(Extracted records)
※
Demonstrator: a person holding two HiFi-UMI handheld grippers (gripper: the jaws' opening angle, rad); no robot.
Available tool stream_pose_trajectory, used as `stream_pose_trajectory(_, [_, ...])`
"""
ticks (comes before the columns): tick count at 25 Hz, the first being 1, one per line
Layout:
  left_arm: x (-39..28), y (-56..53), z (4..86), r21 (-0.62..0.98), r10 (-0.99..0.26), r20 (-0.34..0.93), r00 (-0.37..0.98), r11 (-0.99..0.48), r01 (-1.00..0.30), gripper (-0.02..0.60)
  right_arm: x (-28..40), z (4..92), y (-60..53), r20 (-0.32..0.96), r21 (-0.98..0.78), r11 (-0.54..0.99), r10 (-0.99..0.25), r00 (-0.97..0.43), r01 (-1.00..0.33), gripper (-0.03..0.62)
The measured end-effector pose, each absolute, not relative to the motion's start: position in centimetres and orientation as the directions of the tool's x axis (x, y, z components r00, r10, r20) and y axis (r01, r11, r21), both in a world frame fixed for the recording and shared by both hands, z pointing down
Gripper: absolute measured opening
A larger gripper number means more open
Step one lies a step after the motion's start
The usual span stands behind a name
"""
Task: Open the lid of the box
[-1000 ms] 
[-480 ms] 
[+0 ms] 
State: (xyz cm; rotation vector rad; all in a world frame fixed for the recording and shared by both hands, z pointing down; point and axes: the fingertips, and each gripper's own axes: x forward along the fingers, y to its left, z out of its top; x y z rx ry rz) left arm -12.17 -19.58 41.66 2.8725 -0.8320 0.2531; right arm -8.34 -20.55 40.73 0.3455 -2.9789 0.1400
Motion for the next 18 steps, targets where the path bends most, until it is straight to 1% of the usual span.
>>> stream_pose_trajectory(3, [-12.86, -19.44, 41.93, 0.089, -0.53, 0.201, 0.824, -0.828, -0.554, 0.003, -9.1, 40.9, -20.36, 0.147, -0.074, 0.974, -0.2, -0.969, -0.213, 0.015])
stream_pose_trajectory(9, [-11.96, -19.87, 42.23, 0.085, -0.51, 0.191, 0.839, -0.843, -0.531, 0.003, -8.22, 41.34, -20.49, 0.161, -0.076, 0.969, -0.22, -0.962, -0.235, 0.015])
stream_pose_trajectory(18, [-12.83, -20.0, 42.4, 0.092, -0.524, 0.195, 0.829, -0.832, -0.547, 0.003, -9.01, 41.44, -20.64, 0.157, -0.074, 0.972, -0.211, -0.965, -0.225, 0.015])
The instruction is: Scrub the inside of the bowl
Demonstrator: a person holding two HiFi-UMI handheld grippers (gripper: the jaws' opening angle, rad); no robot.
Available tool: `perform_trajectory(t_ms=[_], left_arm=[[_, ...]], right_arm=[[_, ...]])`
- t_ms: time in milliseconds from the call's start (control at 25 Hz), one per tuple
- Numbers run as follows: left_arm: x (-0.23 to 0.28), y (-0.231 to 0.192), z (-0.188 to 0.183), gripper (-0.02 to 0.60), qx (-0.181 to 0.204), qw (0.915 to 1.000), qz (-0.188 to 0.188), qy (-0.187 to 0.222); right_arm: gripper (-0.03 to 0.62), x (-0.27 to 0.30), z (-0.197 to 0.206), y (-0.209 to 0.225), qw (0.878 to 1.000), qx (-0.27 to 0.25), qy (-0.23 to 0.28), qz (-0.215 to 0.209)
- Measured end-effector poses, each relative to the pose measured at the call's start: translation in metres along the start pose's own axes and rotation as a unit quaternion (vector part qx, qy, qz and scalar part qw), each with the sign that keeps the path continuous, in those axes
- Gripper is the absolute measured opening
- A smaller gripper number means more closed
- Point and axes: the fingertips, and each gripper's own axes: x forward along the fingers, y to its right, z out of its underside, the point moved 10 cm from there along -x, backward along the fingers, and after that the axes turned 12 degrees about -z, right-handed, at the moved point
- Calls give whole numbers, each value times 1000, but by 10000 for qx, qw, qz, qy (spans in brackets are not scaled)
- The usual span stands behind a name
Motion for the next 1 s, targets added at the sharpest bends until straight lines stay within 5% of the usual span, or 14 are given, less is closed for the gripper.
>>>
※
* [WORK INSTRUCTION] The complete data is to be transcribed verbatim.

* [RESPONSE]
Demonstrator: a person holding two HiFi-UMI handheld grippers (gripper: the jaws' opening angle, rad); no robot.
Available tool stream_pose_trajectory, used as `stream_pose_trajectory(_, [_, ...])`
"""
ticks (comes before the columns): tick count at 25 Hz, the first being 1, one per line
Layout:
  left_arm: x (-39..28), y (-56..53), z (4..86), r21 (-0.62..0.98), r10 (-0.99..0.26), r20 (-0.34..0.93), r00 (-0.37..0.98), r11 (-0.99..0.48), r01 (-1.00..0.30), gripper (-0.02..0.60)
  right_arm: x (-28..40), z (4..92), y (-60..53), r20 (-0.32..0.96), r21 (-0.98..0.78), r11 (-0.54..0.99), r10 (-0.99..0.25), r00 (-0.97..0.43), r01 (-1.00..0.33), gripper (-0.03..0.62)
The measured end-effector pose, each absolute, not relative to the motion's start: position in centimetres and orientation as the directions of the tool's x axis (x, y, z components r00, r10, r20) and y axis (r01, r11, r21), both in a world frame fixed for the recording and shared by both hands, z pointing down
Gripper: absolute measured opening
A larger gripper number means more open
Step one lies a step after the motion's start
The usual span stands behind a name
"""
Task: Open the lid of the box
[-1000 ms] 
[-480 ms] 
[+0 ms] 
State: (xyz cm; rotation vector rad; all in a world frame fixed for the recording and shared by both hands, z pointing down; point and axes: the fingertips, and each gripper's own axes: x forward along the fingers, y to its left, z out of its top; x y z rx ry rz) left arm -12.17 -19.58 41.66 2.8725 -0.8320 0.2531; right arm -8.34 -20.55 40.73 0.3455 -2.9789 0.1400
Motion for the next 18 steps, targets where the path bends most, until it is straight to 1% of the usual span.
>>> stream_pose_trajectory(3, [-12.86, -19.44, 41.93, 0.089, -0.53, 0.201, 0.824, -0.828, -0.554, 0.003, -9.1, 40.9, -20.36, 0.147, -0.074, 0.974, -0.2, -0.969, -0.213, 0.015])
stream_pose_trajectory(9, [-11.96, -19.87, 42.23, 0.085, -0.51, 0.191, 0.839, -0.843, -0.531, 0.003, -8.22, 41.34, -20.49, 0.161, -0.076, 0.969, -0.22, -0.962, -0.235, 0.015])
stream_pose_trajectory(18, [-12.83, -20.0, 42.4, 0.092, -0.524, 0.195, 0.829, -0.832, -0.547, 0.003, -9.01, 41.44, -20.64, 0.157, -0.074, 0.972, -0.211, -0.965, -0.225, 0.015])
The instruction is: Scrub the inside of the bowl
Demonstrator: a person holding two HiFi-UMI handheld grippers (gripper: the jaws' opening angle, rad); no robot.
Available tool: `perform_trajectory(t_ms=[_], left_arm=[[_, ...]], right_arm=[[_, ...]])`
- t_ms: time in milliseconds from the call's start (control at 25 Hz), one per tuple
- Numbers run as follows: left_arm: x (-0.23 to 0.28), y (-0.231 to 0.192), z (-0.188 to 0.183), gripper (-0.02 to 0.60), qx (-0.181 to 0.204), qw (0.915 to 1.000), qz (-0.188 to 0.188), qy (-0.187 to 0.222); right_arm: gripper (-0.03 to 0.62), x (-0.27 to 0.30), z (-0.197 to 0.206), y (-0.209 to 0.225), qw (0.878 to 1.000), qx (-0.27 to 0.25), qy (-0.23 to 0.28), qz (-0.215 to 0.209)
- Measured end-effector poses, each relative to the pose measured at the call's start: translation in metres along the start pose's own axes and rotation as a unit quaternion (vector part qx, qy, qz and scalar part qw), each with the sign that keeps the path continuous, in those axes
- Gripper is the absolute measured opening
- A smaller gripper number means more closed
- Point and axes: the fingertips, and each gripper's own axes: x forward along the fingers, y to its right, z out of its underside, the point moved 10 cm from there along -x, backward along the fingers, and after that the axes turned 12 degrees about -z, right-handed, at the moved point
- Calls give whole numbers, each value times 1000, but by 10000 for qx, qw, qz, qy (spans in brackets are not scaled)
- The usual span stands behind a name
Motion for the next 1 s, targets added at the sharpest bends until straight lines stay within 5% of the usual span, or 14 are given, less is closed for the gripper.
>>>

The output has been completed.